PROBLEM :: What is needed is a faithful transcription of all the data below, pictures excluded.

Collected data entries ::
+ + + + + + +

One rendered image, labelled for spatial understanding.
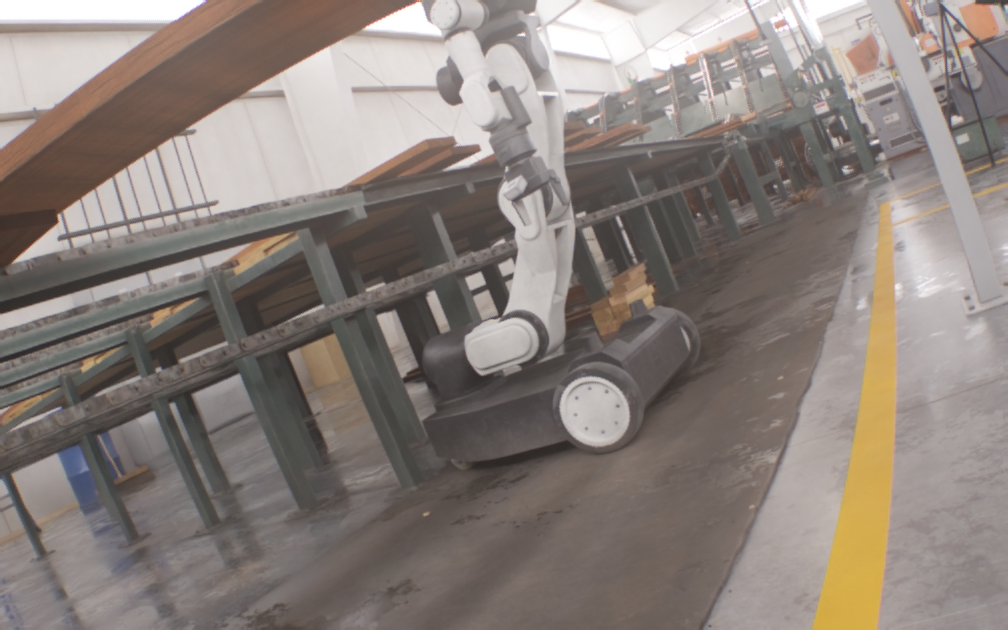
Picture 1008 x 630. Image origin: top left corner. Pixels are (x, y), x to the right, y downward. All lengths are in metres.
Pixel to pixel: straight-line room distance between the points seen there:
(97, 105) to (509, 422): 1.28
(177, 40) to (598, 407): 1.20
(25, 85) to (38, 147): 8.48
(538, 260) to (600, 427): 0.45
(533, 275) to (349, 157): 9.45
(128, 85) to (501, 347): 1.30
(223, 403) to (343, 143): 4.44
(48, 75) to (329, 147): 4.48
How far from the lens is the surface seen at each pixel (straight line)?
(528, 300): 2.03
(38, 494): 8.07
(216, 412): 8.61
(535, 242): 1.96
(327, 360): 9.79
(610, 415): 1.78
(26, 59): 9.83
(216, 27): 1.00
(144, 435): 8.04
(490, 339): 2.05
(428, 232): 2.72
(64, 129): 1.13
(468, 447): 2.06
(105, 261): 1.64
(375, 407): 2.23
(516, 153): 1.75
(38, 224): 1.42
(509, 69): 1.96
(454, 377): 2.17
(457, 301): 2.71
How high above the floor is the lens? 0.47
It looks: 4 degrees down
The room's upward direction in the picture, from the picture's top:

+ + + + + + +

TASK ANSWER ::
One rendered image, labelled for spatial understanding.
Picture 1008 x 630. Image origin: top left corner. Pixels are (x, y), x to the right, y downward. All lengths are in metres.
Pixel to pixel: straight-line room distance between the points seen there:
(97, 105) to (509, 422): 1.28
(177, 40) to (598, 407): 1.20
(25, 85) to (38, 147): 8.48
(538, 260) to (600, 427): 0.45
(533, 275) to (349, 157): 9.45
(128, 85) to (501, 347): 1.30
(223, 403) to (343, 143): 4.44
(48, 75) to (329, 147): 4.48
How far from the lens is the surface seen at each pixel (straight line)?
(528, 300): 2.03
(38, 494): 8.07
(216, 412): 8.61
(535, 242): 1.96
(327, 360): 9.79
(610, 415): 1.78
(26, 59): 9.83
(216, 27): 1.00
(144, 435): 8.04
(490, 339): 2.05
(428, 232): 2.72
(64, 129): 1.13
(468, 447): 2.06
(105, 261): 1.64
(375, 407): 2.23
(516, 153): 1.75
(38, 224): 1.42
(509, 69): 1.96
(454, 377): 2.17
(457, 301): 2.71
How high above the floor is the lens? 0.47
It looks: 4 degrees down
The room's upward direction in the picture, from the picture's top:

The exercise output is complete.